The MESSENGER probe flew as low as 124 miles near the equator of Mercury as part of its ongoing exploration of the planet nearest the sun, said project scientist Ralph McNutt of Johns Hopkins University Applied Physics Laboratory.
Initial images sent back to Earth showed newly discovered cliffs on Mercury's surface, with the bulk of the data to be transmitted on Tuesday, McNutt said.
"This is all covering about 30 percent of the planet that has never been seen by a spacecraft before," McNutt said in a telephone interview. "As far as we can tell, everything executed just as it was supposed to."
This was the second of three scheduled encounters before MESSENGER enters into orbit around Mercury in 2011. It flew past Mercury on January 14 and will return in September 2009.

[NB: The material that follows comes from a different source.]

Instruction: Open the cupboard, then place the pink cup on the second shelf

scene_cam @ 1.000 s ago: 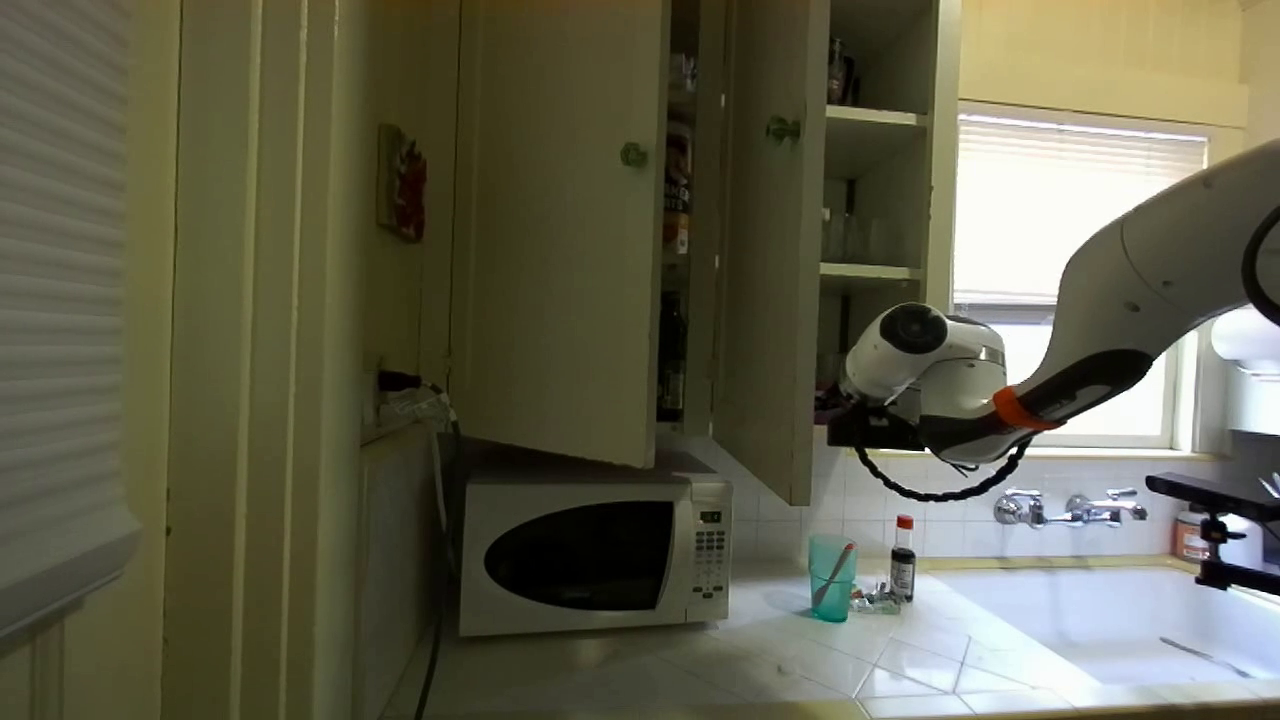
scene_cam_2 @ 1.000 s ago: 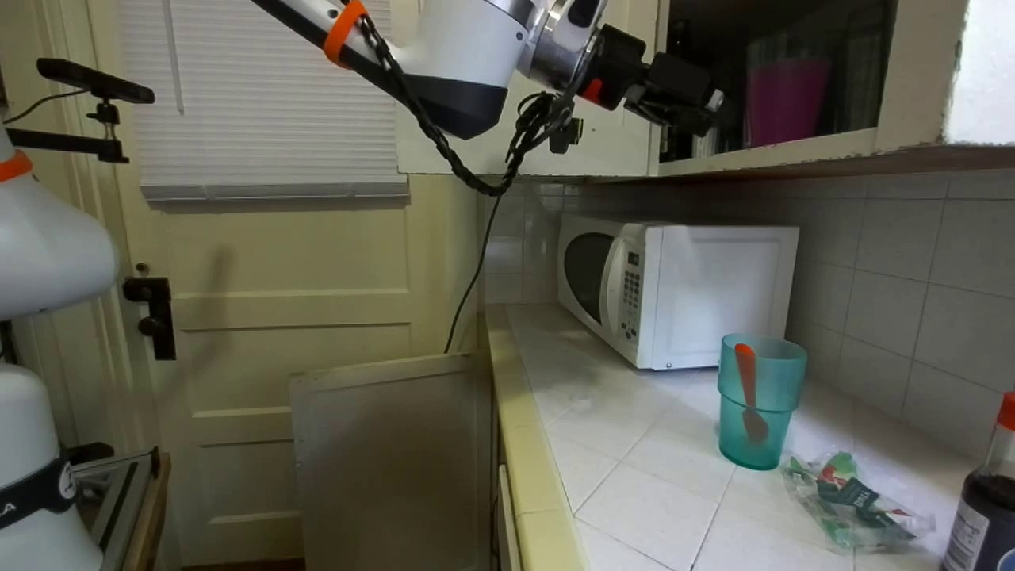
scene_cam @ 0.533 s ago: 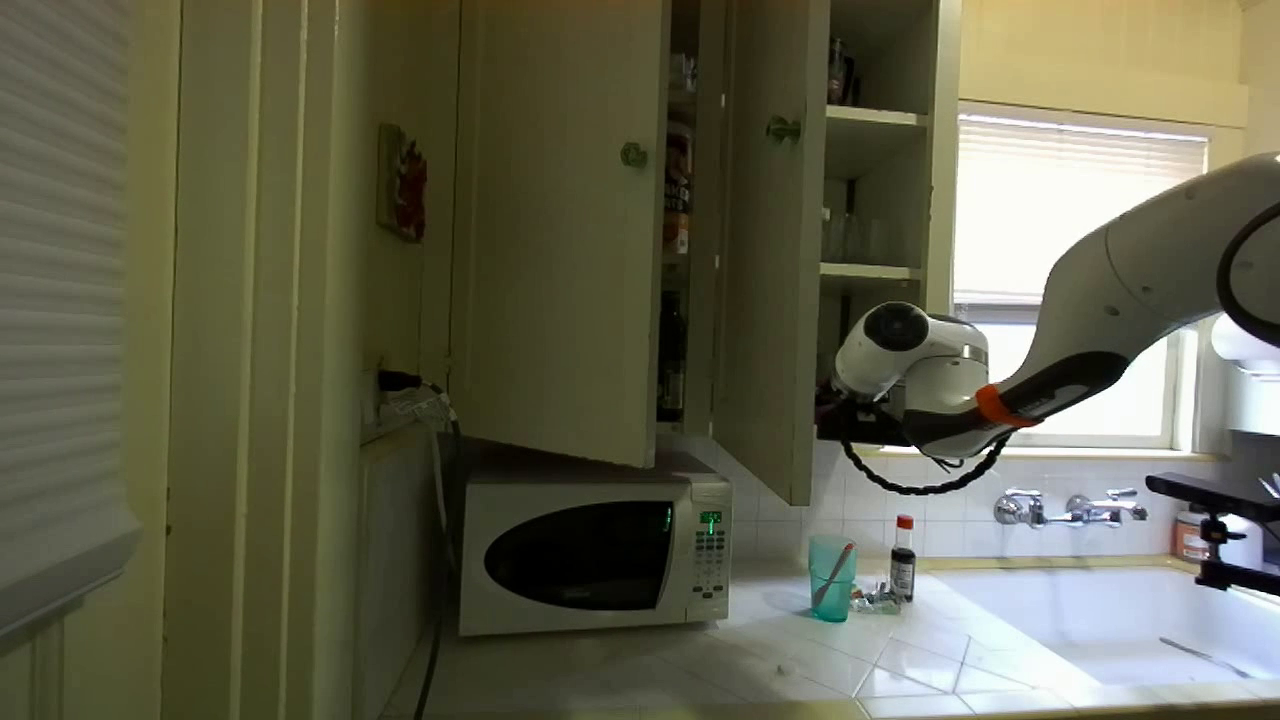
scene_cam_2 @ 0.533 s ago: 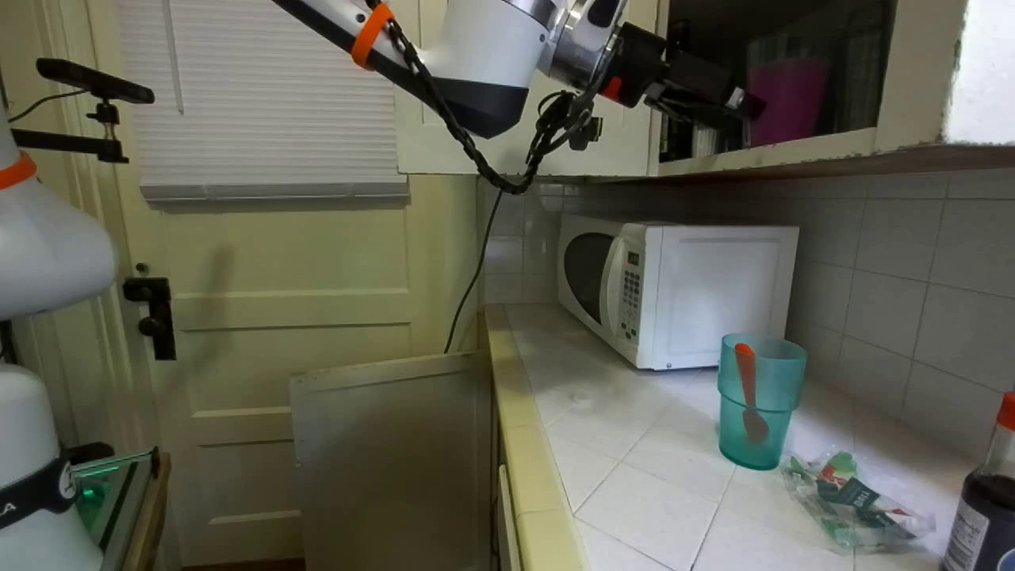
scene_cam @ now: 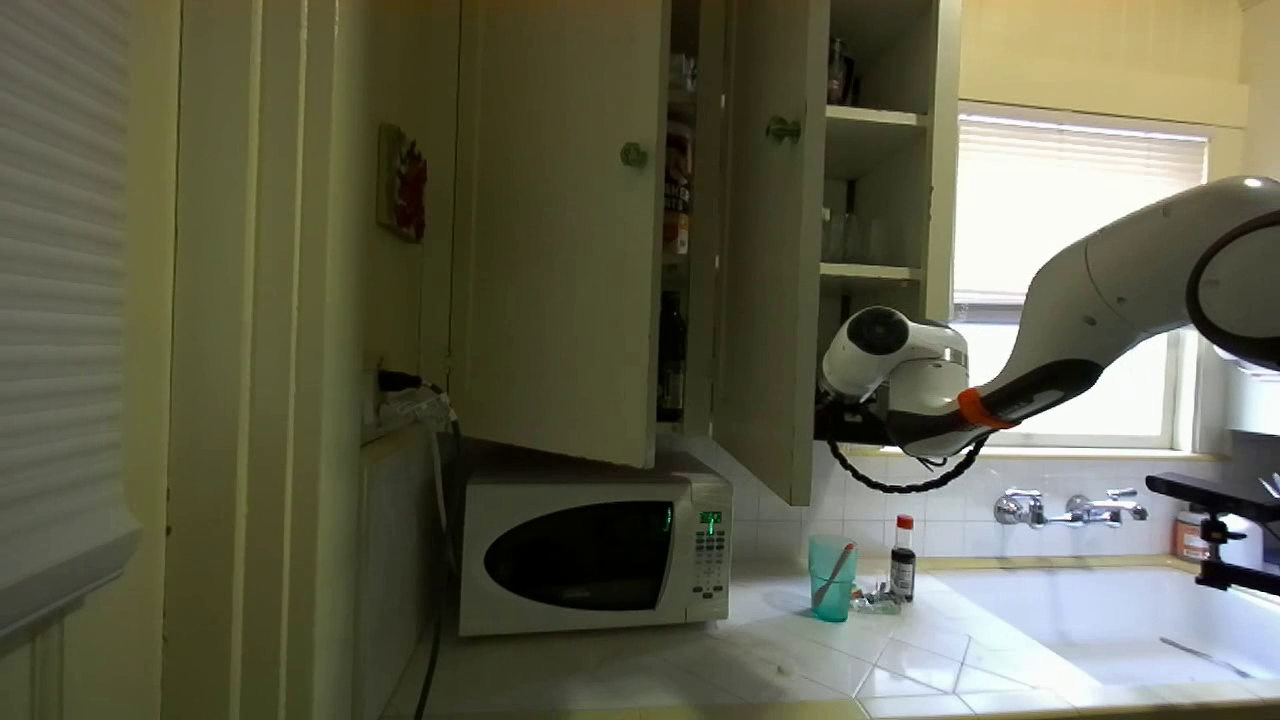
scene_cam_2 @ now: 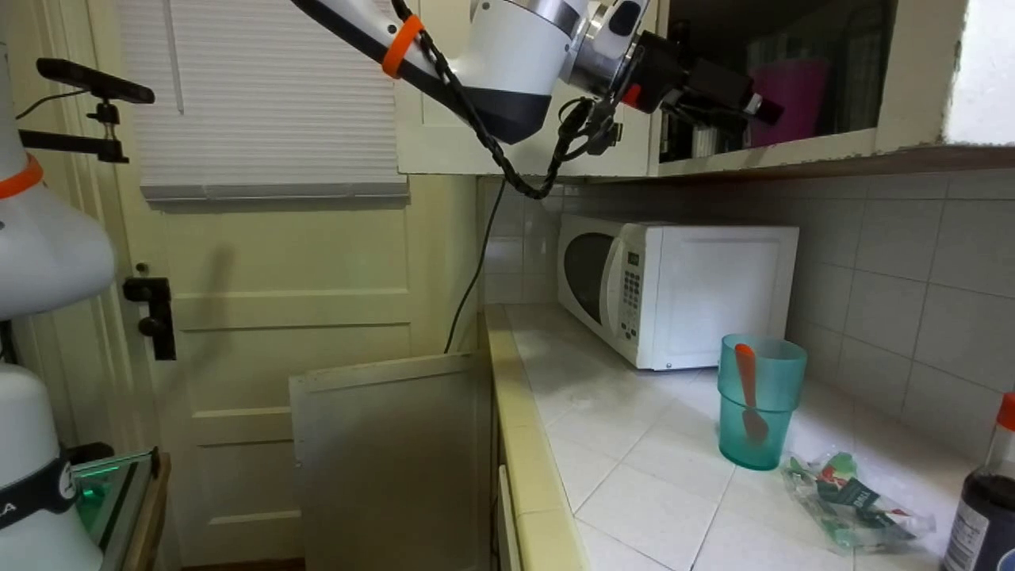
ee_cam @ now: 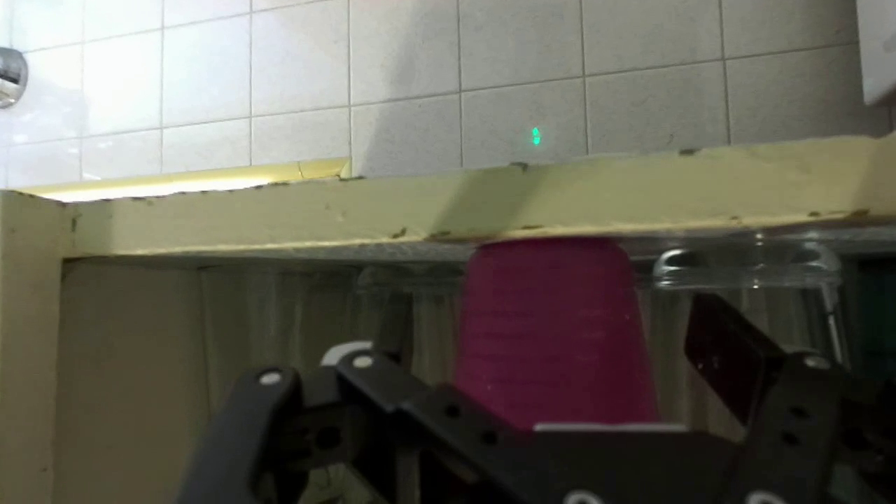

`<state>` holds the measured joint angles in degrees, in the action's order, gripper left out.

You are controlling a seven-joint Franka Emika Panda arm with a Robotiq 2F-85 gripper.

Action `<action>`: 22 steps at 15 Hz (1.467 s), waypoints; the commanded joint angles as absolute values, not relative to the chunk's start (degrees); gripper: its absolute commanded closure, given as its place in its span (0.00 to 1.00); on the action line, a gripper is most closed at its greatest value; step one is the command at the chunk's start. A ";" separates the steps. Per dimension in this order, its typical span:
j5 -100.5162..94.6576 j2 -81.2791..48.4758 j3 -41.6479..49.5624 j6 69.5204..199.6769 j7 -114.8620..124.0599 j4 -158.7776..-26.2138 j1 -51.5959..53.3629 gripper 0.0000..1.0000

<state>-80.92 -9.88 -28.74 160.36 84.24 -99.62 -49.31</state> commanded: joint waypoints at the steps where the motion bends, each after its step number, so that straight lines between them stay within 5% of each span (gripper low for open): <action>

McNutt said combining the data collected in January with that expected from Monday's encounter should give scientists a nice idea of the planet's topographical features. The spacecraft snapped about 1,200 images on its latest pass.
Data from the January fly-by showed that volcanic activity played a key role in forging Mercury's surface and that the planet has been shrinking more than expected over time.
The only previous occasions Mercury was visited by a spacecraft were in 1974 and 1975 when NASA's Mariner 10 flew past it three times and mapped about 45 percent of its surface. MESSENGER's January encounter covered another 20 percent.
With the latest fly-by, at a speed of 14,800 mph, studying an area about the same size as South America, only about 5 percent of the surface will remain unseen by a spacecraft, McNutt said.
Mercury's surface is a mixture of plains, craters caused by long-ago impacts with space rocks, and long, winding cliffs like the ones seen on Monday.
MESSENGER, which stands for Mercury Surface, Space Environment, Geochemistry and Ranging, was launched in 2004.
With many scientists now classifying Pluto a dwarf planet, Mercury is considered the solar system's smallest planet, a third the size of Earth and only a bit bigger than the moon.
Separately, NASA said a spacecraft due to study the region where the outer edge of the solar system meets interstellar space launches on October 19 from Kwajalein Atoll in the Pacific.